- _SOURCE RECORDS_

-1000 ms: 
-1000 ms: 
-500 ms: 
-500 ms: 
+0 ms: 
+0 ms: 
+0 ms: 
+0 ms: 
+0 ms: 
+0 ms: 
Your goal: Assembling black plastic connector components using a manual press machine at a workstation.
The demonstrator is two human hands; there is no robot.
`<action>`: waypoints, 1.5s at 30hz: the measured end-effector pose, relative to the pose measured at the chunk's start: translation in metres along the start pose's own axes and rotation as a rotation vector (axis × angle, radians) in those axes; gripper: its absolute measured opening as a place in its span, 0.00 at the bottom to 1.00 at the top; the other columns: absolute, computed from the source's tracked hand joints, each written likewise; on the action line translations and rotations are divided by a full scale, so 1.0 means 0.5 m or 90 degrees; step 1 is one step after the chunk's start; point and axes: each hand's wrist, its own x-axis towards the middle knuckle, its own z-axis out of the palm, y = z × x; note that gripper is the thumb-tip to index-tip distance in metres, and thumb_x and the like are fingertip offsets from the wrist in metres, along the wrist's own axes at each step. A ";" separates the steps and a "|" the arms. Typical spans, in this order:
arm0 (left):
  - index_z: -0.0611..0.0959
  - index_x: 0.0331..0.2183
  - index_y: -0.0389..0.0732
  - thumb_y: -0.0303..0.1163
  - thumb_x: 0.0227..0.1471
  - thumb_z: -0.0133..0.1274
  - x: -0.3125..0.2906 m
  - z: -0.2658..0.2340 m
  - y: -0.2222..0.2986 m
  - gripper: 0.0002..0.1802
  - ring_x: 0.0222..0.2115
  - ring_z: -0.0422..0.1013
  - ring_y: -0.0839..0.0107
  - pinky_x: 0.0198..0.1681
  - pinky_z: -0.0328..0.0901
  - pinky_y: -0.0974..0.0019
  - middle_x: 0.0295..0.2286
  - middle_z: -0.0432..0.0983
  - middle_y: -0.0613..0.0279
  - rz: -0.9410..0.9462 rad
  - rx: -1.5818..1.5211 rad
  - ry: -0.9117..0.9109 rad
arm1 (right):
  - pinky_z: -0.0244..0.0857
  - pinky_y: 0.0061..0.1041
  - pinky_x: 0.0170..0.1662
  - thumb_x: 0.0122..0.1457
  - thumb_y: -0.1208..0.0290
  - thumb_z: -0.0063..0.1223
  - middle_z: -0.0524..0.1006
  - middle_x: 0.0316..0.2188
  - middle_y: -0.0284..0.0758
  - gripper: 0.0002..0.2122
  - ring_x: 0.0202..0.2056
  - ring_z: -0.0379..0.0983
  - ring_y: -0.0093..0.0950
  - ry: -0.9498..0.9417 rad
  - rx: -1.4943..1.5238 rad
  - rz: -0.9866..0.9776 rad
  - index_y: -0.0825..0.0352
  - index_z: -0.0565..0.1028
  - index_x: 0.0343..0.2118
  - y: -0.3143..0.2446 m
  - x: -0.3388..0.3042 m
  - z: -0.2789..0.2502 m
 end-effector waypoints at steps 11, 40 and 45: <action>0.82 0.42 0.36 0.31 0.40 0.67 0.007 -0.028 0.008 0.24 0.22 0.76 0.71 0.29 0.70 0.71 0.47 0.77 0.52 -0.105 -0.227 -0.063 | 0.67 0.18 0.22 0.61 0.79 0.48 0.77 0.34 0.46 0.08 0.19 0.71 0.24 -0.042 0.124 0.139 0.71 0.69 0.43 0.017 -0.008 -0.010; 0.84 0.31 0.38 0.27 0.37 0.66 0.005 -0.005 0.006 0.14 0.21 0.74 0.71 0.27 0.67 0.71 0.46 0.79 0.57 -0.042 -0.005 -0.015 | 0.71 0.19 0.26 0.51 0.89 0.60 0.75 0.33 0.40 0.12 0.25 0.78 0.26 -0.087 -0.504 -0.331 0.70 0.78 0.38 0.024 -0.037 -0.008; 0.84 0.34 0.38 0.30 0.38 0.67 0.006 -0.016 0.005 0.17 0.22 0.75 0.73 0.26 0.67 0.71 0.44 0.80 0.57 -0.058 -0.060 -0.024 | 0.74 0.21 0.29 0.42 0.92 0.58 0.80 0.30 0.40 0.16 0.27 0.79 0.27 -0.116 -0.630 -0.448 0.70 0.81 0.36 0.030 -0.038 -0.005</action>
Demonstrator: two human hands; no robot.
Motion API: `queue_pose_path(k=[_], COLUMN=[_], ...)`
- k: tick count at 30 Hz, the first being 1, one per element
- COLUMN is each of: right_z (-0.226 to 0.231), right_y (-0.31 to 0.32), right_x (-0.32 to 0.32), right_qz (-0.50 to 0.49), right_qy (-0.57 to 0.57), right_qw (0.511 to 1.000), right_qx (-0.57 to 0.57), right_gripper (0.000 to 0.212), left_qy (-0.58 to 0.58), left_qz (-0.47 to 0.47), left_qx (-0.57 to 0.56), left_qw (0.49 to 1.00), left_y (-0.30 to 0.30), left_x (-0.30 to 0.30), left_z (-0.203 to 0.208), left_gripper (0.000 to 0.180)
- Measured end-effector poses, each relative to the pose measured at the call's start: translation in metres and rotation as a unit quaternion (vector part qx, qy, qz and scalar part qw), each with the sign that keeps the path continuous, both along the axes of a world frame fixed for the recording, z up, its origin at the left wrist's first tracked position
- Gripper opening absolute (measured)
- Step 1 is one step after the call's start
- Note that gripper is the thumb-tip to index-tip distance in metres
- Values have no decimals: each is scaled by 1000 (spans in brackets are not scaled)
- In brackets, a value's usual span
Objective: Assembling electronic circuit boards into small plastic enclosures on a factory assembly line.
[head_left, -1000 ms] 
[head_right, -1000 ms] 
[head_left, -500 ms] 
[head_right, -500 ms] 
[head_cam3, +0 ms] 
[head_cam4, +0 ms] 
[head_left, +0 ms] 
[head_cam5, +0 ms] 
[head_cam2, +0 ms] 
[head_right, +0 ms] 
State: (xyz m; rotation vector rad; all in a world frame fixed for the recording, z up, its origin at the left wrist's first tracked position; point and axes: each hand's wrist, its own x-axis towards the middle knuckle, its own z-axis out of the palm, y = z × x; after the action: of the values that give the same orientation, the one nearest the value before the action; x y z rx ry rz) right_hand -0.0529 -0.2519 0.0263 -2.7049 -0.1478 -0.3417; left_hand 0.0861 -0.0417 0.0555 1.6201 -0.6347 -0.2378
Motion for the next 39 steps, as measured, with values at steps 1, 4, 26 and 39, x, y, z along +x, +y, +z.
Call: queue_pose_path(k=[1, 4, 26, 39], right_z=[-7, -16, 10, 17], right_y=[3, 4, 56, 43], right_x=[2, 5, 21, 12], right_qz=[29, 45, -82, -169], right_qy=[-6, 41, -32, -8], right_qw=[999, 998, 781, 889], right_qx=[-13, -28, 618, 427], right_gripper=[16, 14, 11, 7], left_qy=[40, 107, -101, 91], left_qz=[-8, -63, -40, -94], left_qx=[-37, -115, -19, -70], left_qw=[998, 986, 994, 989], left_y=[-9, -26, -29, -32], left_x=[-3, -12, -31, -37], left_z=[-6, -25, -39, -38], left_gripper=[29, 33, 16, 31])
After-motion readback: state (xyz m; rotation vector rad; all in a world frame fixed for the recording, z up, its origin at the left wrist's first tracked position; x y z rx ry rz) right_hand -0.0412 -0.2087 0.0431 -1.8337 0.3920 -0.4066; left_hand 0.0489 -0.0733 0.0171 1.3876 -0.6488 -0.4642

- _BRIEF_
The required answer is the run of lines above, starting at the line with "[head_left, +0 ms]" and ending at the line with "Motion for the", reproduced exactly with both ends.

- _SOLUTION TO THE PROBLEM_
[head_left, +0 ms] 
[head_cam5, +0 ms] 
[head_cam2, +0 ms] 
[head_right, +0 ms] 
State: (xyz m; rotation vector rad; all in a world frame fixed for the recording, z up, its origin at the left wrist's first tracked position; point and axes: each hand's wrist, its own x-axis towards the middle knuckle, its own z-axis out of the palm, y = z × x; after the action: of the values that give the same orientation, the one nearest the value before the action; x y z rx ry rz) right_hand -0.0529 -0.2519 0.0263 -2.7049 -0.1478 -0.3417; left_hand 0.0861 -0.0417 0.0555 1.6201 -0.6347 -0.2378
Motion for the next 39 steps, as measured, with values at steps 1, 4, 26 and 39, x, y, z along +x, +y, +z.

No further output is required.